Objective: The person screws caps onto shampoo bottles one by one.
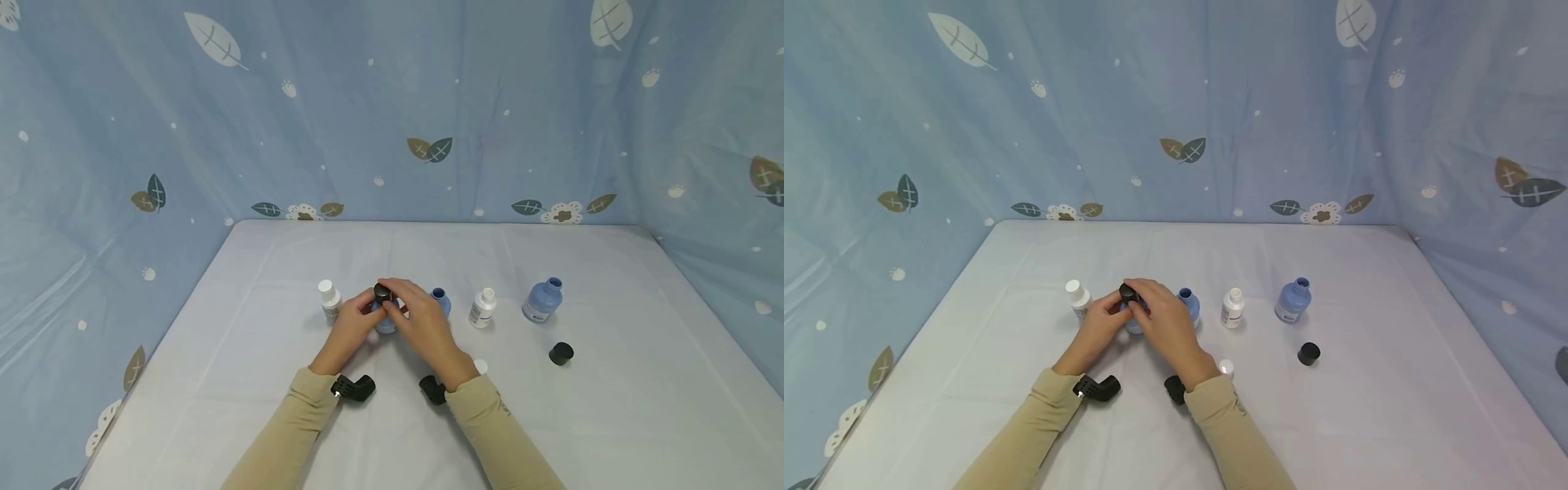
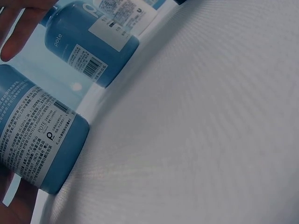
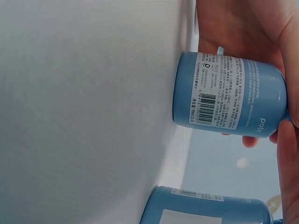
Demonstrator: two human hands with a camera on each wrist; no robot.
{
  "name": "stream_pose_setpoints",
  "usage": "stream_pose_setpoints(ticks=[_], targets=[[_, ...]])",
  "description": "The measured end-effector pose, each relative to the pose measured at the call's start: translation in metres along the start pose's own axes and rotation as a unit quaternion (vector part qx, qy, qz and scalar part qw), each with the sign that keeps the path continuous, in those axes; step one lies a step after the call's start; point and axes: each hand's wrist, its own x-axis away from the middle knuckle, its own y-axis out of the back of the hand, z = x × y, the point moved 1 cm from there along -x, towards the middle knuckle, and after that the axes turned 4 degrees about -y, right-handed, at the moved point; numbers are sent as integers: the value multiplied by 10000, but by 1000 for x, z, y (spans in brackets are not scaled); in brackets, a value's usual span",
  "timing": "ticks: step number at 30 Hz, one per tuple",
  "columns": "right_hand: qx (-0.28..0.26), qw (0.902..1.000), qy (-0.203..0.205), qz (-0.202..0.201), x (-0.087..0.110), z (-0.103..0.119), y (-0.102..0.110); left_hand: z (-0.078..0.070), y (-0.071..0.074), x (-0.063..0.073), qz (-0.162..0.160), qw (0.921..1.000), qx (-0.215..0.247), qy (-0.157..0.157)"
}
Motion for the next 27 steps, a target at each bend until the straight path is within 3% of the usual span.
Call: stream_pose_setpoints(ticks=[7, 15, 22, 27], targets=[[70, 9998, 31, -169, 1, 0, -1, 0, -1, 0, -14, 10000, 30, -44], [143, 9998, 153, 46, 0, 0, 2, 4, 0, 0, 5, 10000, 19, -57], [126, 9986, 343, 390, -1, 0, 4, 31, -2, -5, -30, 10000, -72, 51], [124, 9979, 331, 539, -1, 0, 2, 34, -2, -5, -39, 9999, -28, 109]])
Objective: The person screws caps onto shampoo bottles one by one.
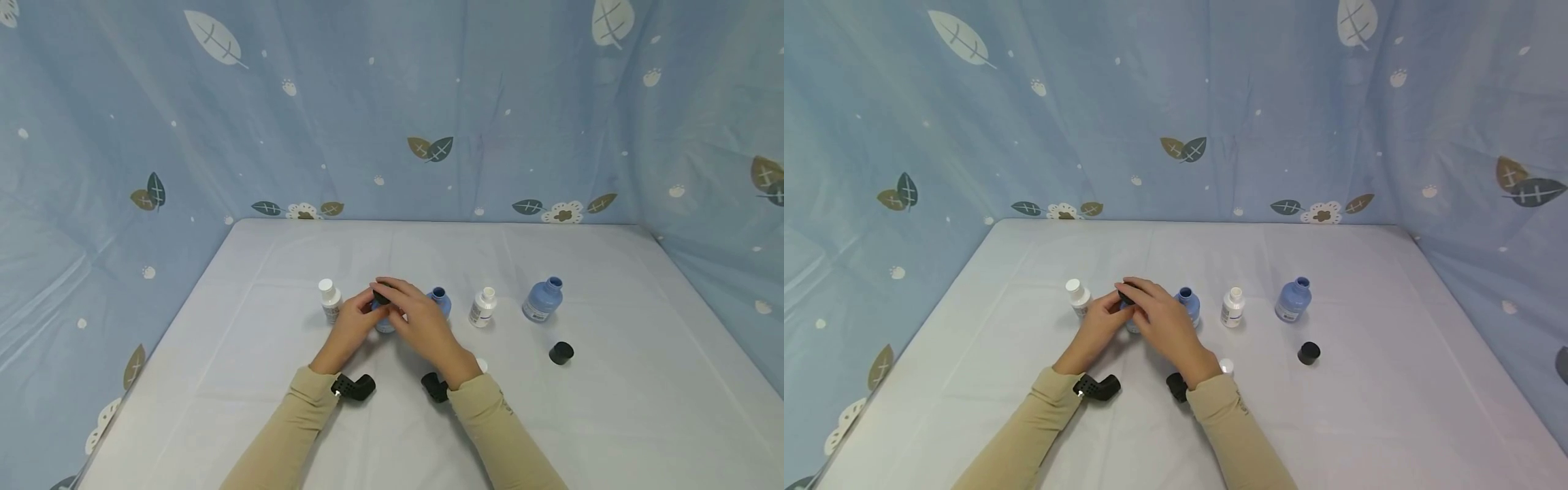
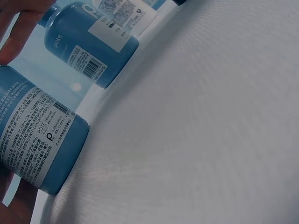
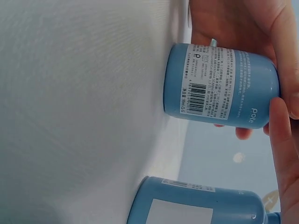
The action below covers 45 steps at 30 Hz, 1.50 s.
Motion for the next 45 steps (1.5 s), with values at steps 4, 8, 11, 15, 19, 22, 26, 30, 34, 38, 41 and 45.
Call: stream_pose_setpoints(ticks=[4, 8, 11, 15, 19, 22, 26, 30, 34, 38, 41, 45], targets=[[-79, 9999, 0, -116, -1, 0, 0, -7, 1, 1, 17, 10000, 83, 22], [-36, 9998, 49, -213, -1, 0, -1, -23, 2, 4, 62, 9999, 85, -38], [-38, 9997, 10, -236, 0, 0, -1, -31, 3, 6, 111, 9999, 65, -71], [-80, 9996, -74, -251, 1, 1, -1, -34, 3, 6, 180, 9998, 13, -124], [-68, 9996, -128, -259, 2, 1, 0, -34, 2, 6, 215, 9996, -30, -181], [-15, 9996, -164, -246, 2, 1, 0, -34, 2, 6, 232, 9996, -5, -186], [67, 9996, -157, -246, 2, 0, 0, -34, 2, 5, 257, 9995, 118, -163], [93, 9995, -196, -243, 2, 0, 1, -34, 2, 5, 258, 9995, 175, -106], [124, 9994, -264, -182, 2, 1, 1, -33, 2, 5, 261, 9995, 185, -46], [113, 9994, -264, -165, 2, 1, 1, -33, 2, 6, 250, 9994, 213, -63], [120, 9995, -246, -178, 1, 2, 1, -33, 2, 6, 209, 9996, 168, -51], [135, 9996, -217, -129, 0, 2, 1, -35, 2, 6, 148, 9998, 98, 56]])
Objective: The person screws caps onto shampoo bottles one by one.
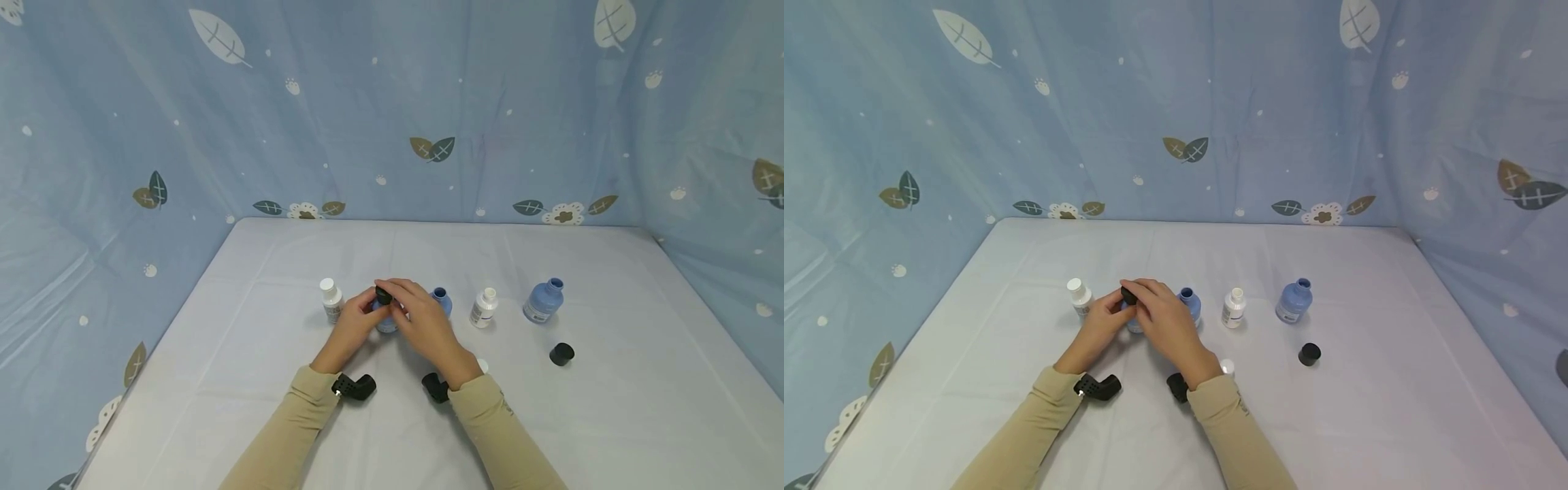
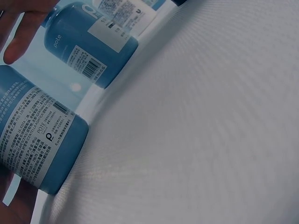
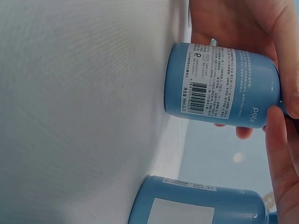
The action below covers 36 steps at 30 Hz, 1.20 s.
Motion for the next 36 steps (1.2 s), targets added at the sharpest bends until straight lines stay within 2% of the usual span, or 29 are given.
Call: stream_pose_setpoints(ticks=[5, 13, 18, 24, 32, 36], targets=[[-42, 10000, 10, 53, 0, -1, 0, -2, 0, 1, -16, 10000, -63, 73], [-82, 9998, 88, -132, 0, -1, -1, -1, 0, 0, -3, 10000, -15, -39], [-99, 9999, 13, -130, 0, -2, -2, -1, 0, 0, -12, 10000, 1, -28], [-89, 9996, 104, -242, -1, -2, -3, 3, 0, -1, 11, 10000, 81, -8], [-106, 9992, 194, -331, -1, -1, -3, 29, -1, -7, -72, 10000, 19, -37], [-85, 9993, 164, -336, 0, -2, -3, 31, -2, -7, -127, 9997, -79, -168]])
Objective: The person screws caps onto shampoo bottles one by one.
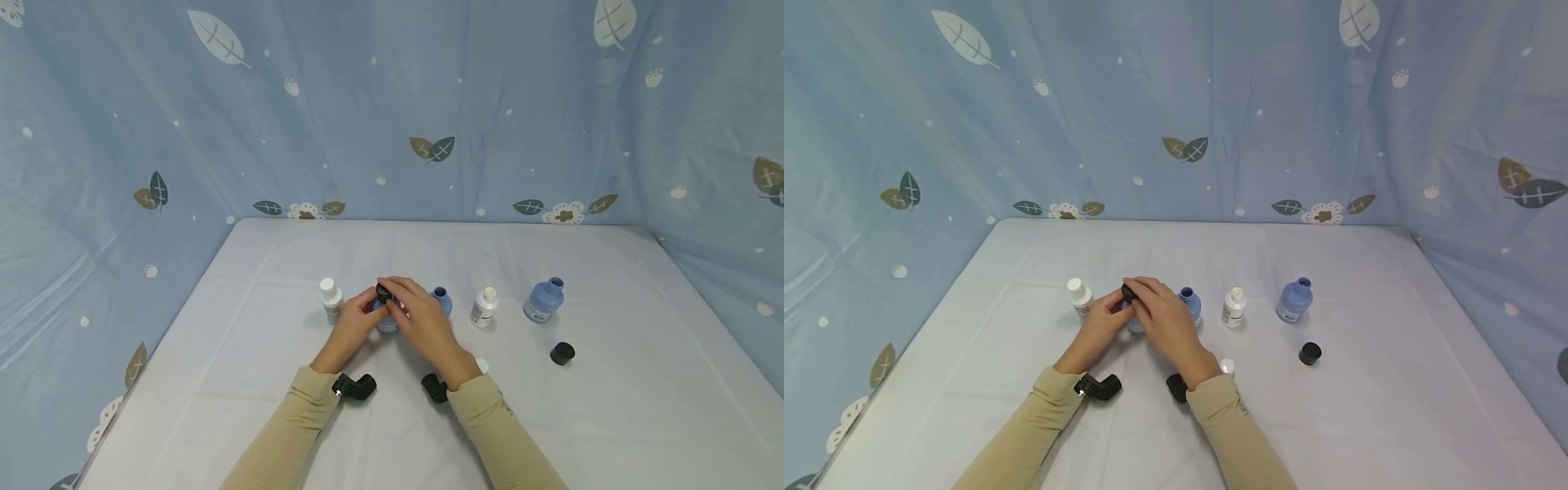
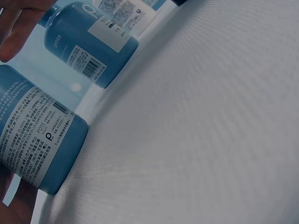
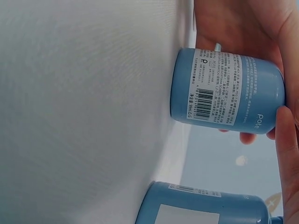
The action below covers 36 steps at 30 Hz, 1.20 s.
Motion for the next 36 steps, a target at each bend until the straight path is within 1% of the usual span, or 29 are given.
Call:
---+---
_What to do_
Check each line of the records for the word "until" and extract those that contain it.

_Exercise solution_
Motion for the next 27 steps, a target at each bend until the straight path is within 3% of the usual span.
Motion for the next 36 steps (1.2 s), targets added at the sharpest bends until straight lines stay within 2% of the usual span, or 29 are given.
Motion for the next 36 steps, a target at each bend until the straight path is within 1% of the usual span, or 29 are given.

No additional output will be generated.